What you return must be the lines of the data that hold the word "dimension".

Provided records
<<<<
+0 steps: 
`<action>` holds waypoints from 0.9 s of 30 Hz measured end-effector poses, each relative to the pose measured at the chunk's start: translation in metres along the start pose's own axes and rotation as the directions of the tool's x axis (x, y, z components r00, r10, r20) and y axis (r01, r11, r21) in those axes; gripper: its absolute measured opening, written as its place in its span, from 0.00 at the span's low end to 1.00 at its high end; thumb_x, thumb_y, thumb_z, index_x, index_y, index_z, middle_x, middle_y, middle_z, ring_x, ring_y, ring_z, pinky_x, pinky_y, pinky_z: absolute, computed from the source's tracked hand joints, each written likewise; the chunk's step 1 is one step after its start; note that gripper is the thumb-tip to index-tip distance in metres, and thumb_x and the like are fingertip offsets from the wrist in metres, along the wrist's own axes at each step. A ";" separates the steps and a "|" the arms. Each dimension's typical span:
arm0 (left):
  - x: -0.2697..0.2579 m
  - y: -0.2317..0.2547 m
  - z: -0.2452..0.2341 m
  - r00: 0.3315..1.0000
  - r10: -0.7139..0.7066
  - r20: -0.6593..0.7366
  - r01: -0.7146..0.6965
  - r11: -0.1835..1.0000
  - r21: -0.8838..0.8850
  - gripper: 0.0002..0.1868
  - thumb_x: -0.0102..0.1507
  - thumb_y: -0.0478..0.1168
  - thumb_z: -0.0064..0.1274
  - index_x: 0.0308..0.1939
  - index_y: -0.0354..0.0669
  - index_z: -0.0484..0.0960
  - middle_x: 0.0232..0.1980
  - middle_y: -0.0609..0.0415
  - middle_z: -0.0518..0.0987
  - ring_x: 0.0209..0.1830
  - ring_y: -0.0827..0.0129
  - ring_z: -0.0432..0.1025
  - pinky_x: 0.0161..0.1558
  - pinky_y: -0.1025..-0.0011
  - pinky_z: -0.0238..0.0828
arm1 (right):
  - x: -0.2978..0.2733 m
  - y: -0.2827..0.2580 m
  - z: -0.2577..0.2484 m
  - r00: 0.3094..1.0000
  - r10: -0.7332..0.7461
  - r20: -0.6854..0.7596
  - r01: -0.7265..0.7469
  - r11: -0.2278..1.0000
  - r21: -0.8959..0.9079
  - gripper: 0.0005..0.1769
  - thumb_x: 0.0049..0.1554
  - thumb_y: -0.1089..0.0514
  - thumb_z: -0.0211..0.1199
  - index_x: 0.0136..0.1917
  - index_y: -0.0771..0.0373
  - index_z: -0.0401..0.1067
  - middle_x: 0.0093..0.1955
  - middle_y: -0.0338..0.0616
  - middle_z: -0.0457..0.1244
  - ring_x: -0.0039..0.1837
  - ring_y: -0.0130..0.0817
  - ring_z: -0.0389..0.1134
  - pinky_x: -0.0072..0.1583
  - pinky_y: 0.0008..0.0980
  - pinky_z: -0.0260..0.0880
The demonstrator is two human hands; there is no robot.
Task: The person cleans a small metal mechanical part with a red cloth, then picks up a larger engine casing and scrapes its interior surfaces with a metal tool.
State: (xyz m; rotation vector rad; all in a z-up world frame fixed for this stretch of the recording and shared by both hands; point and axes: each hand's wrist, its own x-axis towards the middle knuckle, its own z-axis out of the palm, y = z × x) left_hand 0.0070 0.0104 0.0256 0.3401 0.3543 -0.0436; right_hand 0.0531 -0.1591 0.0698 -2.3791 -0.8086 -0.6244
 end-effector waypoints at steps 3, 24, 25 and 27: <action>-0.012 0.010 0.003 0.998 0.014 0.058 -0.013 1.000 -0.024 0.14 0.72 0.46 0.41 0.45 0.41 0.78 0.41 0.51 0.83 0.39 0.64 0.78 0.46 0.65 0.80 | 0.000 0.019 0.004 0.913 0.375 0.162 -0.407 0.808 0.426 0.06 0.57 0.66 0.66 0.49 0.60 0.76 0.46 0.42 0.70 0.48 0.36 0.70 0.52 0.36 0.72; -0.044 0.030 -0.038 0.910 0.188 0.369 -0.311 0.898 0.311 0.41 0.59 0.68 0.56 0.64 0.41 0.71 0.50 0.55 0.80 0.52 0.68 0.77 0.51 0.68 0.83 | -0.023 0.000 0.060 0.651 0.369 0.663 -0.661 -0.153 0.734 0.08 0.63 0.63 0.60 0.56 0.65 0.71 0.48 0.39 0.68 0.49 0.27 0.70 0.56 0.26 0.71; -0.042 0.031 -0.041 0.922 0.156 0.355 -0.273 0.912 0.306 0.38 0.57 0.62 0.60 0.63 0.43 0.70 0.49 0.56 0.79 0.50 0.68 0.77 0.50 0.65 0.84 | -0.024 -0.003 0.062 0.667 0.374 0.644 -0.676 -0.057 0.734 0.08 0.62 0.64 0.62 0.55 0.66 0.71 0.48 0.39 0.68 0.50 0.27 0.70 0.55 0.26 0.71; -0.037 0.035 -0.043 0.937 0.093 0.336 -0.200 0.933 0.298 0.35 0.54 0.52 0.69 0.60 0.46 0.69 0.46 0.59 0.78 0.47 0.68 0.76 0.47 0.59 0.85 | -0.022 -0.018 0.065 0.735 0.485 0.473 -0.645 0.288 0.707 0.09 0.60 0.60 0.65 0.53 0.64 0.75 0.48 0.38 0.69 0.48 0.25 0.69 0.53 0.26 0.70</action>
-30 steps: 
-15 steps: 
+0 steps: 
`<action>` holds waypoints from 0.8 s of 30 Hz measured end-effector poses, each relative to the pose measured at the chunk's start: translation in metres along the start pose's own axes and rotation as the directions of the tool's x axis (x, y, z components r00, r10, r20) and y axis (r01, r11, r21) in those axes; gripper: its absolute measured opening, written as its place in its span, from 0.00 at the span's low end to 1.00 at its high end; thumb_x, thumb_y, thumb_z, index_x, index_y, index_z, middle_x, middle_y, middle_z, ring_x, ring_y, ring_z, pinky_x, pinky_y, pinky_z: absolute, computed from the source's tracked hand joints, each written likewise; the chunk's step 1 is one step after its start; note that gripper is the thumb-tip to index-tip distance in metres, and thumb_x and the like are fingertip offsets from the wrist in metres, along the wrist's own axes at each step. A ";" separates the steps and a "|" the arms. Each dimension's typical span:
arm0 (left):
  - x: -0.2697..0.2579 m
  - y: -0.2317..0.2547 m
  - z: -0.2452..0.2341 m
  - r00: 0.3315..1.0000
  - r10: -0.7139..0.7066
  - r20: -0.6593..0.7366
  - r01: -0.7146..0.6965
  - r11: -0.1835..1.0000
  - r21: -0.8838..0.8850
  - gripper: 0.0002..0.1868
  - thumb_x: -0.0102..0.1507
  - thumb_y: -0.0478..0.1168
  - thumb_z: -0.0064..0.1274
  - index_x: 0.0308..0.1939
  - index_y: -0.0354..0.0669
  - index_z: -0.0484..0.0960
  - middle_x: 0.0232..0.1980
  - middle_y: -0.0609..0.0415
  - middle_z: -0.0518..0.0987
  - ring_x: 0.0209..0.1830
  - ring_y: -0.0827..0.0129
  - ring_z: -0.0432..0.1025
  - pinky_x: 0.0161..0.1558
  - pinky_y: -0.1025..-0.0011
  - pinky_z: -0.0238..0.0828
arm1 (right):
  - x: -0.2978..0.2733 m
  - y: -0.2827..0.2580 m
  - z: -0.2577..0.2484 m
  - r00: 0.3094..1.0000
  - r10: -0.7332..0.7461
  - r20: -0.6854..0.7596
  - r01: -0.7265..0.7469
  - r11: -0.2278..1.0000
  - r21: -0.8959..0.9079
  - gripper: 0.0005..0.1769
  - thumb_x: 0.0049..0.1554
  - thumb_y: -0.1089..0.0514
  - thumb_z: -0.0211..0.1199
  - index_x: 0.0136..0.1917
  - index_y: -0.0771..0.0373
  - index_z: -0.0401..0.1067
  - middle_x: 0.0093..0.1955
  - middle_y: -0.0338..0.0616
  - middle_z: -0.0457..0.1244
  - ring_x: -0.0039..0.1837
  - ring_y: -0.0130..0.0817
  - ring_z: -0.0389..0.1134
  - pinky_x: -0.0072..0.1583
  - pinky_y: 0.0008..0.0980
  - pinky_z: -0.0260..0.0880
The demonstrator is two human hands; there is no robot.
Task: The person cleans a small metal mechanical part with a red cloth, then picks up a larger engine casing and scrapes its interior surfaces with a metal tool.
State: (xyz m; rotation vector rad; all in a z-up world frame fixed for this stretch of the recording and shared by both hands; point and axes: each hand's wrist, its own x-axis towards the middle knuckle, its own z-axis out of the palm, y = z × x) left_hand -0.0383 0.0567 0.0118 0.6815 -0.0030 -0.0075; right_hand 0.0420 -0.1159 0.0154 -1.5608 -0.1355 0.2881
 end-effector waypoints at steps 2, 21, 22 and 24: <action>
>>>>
Reply
`<action>` holds waypoints from 0.9 s of 30 Hz measured end-effector poses, each relative to the pose measured at the chunk's start: translation in metres along the start pose's own axes and rotation as the directions of the tool's x axis (x, y, z components r00, r10, r20) and y axis (r01, r11, r21) in those axes; gripper: its absolute measured opening, written as its place in its span, from 0.00 at the span's low end to 1.00 at its high end; thumb_x, thumb_y, thumb_z, index_x, index_y, index_z, middle_x, middle_y, middle_z, ring_x, ring_y, ring_z, pinky_x, pinky_y, pinky_z: absolute, computed from the source's tracked hand joints, each written likewise; the chunk's step 1 is one step after its start; note that gripper is the thumb-tip to index-tip distance in metres, and thumb_x and the like are fingertip offsets from the wrist in metres, along the wrist's own axes at each step. A ";" separates the steps and a "|" the arms. Each dimension's typical span:
`<action>` holds waypoints from 0.8 s of 30 Hz measured end-effector poses, each relative to the pose measured at the chunk's start: translation in metres along the start pose's own axes and rotation as the directions of the tool's x axis (x, y, z components r00, r10, r20) and y axis (r01, r11, r21) in those axes; gripper: its absolute measured opening, written as its place in its span, from 0.00 at the span's low end to 1.00 at its high end; thumb_x, thumb_y, thumb_z, index_x, index_y, index_z, middle_x, middle_y, middle_z, ring_x, ring_y, ring_z, pinky_x, pinky_y, pinky_z: absolute, computed from the source's tracked hand joints, each written likewise; the chunk's step 1 is one step after its start; note that gripper is the thumb-tip to index-tip distance in metres, and thumb_x and the like are fingertip offsets from the wrist in metres, along the wrist's own axes at each step. A ";" separates the steps and a "|" the arms. Each dimension's typical span:

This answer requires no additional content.